**Exercise description**
Please report each line in the material below that includes "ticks".

**Data below**
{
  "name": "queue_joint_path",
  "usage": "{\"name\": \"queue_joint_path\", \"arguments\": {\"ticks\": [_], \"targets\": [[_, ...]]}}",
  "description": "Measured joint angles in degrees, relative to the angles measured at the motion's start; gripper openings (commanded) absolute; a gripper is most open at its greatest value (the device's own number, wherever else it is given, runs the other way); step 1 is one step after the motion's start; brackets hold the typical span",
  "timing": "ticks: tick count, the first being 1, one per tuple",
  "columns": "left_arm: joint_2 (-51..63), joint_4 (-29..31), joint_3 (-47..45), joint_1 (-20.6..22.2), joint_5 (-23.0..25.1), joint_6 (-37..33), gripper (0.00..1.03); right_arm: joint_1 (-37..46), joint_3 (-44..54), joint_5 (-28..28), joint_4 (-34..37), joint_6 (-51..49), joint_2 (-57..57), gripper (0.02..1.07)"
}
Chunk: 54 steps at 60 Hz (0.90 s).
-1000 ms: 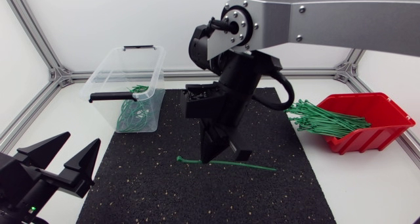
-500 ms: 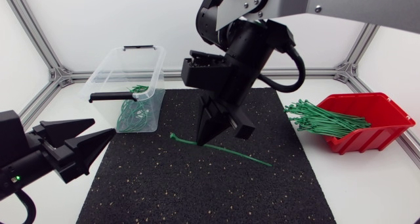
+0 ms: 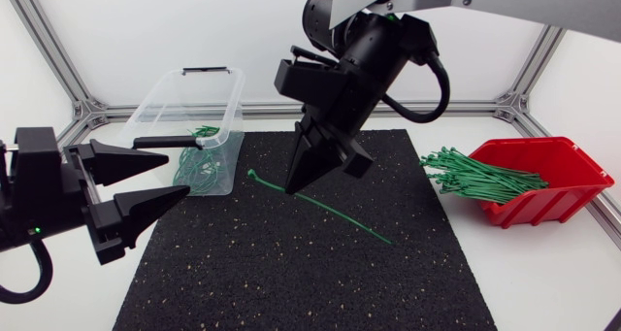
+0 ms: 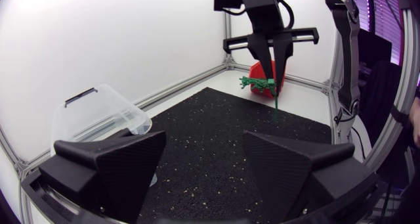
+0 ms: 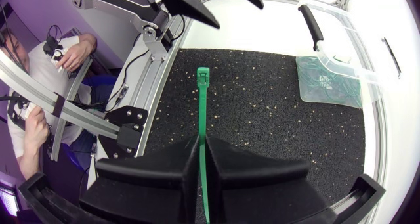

**Your response**
  "usage": "{\"name\": \"queue_joint_path\", \"arguments\": {\"ticks\": [_], \"targets\": [[_, ...]]}}",
  "timing": "ticks: tick count, the first being 1, one per tuple",

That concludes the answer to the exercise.